Yap is a cluster of islands about 800 miles east of the Philippines surrounded by barrier reefs, part of the Federated States of Micronesia. Beautiful beaches climb inland to forested mountains. It has a year-round temperature of about 80 degrees Fahrenheit. Population on the main island runs between 11,000-12,000 people. It’s small but it sounds like a paradise.
The religion is a form of imported
Catholicism mixed with animism and ancestorworship. People are proud of their
customs and language, and struggle to maintain their way of life while facing
the modern world. Hard to do.
John comes from this culture, but
he is not just a random member. He is royalty. His step-father was chief or
king of the island, a position handed down in the royal family. As such, John
was in line to become chief.
When he was in high school, a
Korean student shared the Christian gospel with John and gave him a Bible. He
had always been curious about that figure up on the cross and wondered if there
were more to life. After much reflection and prayer, John decided to become a
follower of Jesus. This did not go over well with the family who disowned him
for a time.
John moved to Guam and met his
wife Donna in a church. They had their first two children in Guam, then decided
to migrate to the Northwest corner of the United States where both John and
Donna had family. They eventually made their way to Newberg, Oregon where,
after several jobs, John found himself on the maintenance staff of George Fox
University. He worked there for 19 years, while raising his family of now four
children. Oregon became home.
When George Fox began cutting
staff positions, John decided to move over to Friendsview, again finding a
position on the maintenance staff, where he continues working today.

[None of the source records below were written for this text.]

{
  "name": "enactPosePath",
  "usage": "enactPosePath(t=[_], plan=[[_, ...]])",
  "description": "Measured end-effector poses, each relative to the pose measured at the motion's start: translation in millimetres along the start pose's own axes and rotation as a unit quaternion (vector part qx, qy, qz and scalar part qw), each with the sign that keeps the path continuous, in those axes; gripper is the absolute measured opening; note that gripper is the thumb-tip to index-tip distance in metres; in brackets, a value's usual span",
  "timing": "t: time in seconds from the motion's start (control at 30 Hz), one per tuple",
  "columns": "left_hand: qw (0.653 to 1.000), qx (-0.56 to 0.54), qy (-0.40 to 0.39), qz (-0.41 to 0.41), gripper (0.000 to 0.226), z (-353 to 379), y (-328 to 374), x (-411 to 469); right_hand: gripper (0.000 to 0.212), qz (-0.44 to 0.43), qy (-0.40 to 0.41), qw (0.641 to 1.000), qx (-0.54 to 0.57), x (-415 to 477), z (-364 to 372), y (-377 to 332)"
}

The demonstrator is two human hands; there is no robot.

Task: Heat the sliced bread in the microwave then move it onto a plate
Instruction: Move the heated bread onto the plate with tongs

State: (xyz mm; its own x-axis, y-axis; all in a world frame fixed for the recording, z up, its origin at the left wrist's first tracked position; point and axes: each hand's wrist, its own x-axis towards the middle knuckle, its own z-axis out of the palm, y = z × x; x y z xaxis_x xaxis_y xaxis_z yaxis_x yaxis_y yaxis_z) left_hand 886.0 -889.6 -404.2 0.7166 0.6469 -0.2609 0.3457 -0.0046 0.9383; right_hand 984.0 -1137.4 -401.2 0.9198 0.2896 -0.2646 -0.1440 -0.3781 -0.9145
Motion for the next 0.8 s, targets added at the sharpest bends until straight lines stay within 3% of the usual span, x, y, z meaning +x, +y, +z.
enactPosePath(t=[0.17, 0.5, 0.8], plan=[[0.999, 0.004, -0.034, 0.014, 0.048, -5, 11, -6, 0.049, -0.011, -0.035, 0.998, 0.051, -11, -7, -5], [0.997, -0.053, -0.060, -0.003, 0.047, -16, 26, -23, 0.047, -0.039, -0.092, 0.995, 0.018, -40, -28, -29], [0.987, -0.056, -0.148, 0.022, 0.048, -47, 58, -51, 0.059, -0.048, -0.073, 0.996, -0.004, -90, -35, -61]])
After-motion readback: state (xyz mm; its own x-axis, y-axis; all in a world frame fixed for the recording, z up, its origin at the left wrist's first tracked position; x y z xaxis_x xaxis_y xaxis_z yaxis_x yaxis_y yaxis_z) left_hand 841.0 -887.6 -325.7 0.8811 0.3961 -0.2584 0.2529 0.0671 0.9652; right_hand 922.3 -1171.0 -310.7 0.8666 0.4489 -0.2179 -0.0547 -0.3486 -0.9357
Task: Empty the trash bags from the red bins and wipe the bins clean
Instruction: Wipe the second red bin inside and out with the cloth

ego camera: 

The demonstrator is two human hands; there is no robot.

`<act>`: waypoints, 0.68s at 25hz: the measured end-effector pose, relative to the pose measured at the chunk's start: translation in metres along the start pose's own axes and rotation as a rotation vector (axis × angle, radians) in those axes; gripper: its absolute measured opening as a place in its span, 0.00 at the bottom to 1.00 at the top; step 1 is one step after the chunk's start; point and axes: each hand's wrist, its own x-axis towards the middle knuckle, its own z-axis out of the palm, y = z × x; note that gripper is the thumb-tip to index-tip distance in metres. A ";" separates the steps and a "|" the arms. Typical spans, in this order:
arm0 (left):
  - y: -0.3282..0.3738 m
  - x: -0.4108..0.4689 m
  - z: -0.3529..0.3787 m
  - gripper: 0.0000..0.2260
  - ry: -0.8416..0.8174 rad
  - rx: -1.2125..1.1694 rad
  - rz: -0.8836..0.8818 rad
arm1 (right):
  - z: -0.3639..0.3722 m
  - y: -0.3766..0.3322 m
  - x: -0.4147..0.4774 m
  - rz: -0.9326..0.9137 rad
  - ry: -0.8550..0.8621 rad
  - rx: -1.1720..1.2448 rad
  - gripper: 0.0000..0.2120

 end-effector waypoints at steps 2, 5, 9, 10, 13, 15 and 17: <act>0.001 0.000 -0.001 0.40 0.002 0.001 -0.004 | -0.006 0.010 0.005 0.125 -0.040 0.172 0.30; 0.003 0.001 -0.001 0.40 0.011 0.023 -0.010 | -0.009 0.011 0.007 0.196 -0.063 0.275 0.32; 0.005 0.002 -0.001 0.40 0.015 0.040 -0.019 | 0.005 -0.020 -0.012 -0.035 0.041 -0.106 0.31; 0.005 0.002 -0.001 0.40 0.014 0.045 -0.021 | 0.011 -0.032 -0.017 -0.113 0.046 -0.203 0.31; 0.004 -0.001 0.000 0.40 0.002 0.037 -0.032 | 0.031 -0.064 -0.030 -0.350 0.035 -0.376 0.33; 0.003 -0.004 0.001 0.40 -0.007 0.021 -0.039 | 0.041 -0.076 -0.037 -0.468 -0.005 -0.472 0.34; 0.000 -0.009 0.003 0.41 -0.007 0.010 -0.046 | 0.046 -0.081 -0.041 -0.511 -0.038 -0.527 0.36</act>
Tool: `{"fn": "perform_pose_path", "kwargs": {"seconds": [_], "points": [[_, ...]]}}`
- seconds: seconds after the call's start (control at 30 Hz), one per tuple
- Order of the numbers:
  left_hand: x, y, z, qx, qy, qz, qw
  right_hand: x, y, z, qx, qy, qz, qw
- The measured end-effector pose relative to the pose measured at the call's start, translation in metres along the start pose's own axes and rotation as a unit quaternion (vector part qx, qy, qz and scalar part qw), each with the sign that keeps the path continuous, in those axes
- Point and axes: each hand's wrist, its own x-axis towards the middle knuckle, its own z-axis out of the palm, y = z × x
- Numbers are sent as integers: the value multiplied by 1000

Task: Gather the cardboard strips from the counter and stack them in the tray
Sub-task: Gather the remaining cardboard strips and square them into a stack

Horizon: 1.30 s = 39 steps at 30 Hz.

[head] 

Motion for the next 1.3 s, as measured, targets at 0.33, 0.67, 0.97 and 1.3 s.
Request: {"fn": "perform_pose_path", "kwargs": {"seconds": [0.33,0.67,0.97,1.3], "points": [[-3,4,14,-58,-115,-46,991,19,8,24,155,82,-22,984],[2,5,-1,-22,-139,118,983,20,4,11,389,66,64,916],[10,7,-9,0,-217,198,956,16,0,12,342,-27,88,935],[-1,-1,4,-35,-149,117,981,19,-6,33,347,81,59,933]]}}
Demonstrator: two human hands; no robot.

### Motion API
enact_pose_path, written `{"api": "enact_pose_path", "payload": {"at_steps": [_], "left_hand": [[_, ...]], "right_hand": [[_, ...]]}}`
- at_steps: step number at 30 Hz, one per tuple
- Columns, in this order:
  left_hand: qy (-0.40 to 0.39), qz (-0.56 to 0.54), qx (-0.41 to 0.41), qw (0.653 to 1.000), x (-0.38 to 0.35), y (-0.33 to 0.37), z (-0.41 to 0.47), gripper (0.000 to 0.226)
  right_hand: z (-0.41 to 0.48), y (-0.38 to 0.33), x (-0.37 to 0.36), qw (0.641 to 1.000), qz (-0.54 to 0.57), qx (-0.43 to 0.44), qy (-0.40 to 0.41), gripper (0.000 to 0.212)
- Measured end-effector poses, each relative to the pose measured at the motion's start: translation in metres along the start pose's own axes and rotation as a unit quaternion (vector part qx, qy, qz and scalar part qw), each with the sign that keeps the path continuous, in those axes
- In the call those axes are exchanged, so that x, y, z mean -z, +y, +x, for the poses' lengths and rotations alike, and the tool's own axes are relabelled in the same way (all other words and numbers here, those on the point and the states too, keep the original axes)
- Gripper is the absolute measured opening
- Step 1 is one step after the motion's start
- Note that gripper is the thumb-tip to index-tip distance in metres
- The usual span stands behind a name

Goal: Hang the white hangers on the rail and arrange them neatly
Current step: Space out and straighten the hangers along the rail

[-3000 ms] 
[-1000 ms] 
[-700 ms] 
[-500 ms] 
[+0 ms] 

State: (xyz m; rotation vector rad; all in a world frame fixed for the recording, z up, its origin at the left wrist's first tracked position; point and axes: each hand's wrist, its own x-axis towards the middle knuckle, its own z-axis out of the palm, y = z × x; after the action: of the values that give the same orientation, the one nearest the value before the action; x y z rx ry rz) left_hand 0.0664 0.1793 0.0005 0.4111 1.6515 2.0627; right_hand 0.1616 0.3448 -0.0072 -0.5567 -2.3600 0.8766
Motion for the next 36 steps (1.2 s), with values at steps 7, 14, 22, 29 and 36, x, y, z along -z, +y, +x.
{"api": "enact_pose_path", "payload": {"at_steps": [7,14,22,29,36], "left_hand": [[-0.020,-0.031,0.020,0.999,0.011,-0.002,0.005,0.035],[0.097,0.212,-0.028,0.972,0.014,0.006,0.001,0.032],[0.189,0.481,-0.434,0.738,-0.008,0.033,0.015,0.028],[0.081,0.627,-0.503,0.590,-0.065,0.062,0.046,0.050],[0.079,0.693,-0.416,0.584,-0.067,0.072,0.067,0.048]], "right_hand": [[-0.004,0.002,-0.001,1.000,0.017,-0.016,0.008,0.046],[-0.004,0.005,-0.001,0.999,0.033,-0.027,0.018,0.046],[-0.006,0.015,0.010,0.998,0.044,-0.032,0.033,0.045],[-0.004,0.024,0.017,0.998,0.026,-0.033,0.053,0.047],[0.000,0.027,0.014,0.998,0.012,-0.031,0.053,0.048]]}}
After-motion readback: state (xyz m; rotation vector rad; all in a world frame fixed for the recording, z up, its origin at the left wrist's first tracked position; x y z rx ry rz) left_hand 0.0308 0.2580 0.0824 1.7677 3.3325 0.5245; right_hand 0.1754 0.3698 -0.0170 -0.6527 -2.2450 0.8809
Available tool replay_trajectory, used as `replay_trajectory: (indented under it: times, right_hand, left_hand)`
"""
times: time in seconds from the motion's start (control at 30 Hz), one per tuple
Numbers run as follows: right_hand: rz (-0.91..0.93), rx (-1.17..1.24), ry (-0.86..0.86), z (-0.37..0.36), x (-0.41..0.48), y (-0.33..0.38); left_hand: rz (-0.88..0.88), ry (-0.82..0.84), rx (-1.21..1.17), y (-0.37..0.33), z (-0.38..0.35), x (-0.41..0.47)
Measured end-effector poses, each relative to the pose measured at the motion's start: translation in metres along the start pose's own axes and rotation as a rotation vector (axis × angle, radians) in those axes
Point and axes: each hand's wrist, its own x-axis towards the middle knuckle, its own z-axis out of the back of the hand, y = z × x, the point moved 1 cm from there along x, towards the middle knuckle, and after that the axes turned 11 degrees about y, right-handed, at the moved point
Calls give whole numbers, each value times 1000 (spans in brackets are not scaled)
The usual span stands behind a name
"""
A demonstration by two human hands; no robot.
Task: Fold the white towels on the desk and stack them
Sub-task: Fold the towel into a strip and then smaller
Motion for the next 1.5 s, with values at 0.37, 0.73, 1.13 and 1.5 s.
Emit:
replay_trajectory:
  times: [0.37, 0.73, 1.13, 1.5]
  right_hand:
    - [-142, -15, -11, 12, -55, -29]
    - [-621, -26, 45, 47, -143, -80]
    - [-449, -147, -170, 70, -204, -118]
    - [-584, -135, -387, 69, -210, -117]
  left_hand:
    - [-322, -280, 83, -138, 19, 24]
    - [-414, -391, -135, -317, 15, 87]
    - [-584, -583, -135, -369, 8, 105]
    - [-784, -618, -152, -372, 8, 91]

I wrote this poem about John:
The Prince of Yap
The man who vacuums
the carpets in the hall
is really the Prince of Yap.
His late father was the King of Yap
and he was next in line
to succeed to the throne.
But he didn’t want to be king.
He envisioned another life,
dreamed of open borders,
less ocean, more scope.
So he migrated to America.
One of his relatives is now king.
He’s happy to be here,
vacuuming rugs, secretly knowing
he still is, will always be,
the Prince of Yap.
I suspect that other members of
the staff are also secret royalty, probably not in the same sense John is, but
royalty nonetheless. All people of great value with wonderful stories to tell.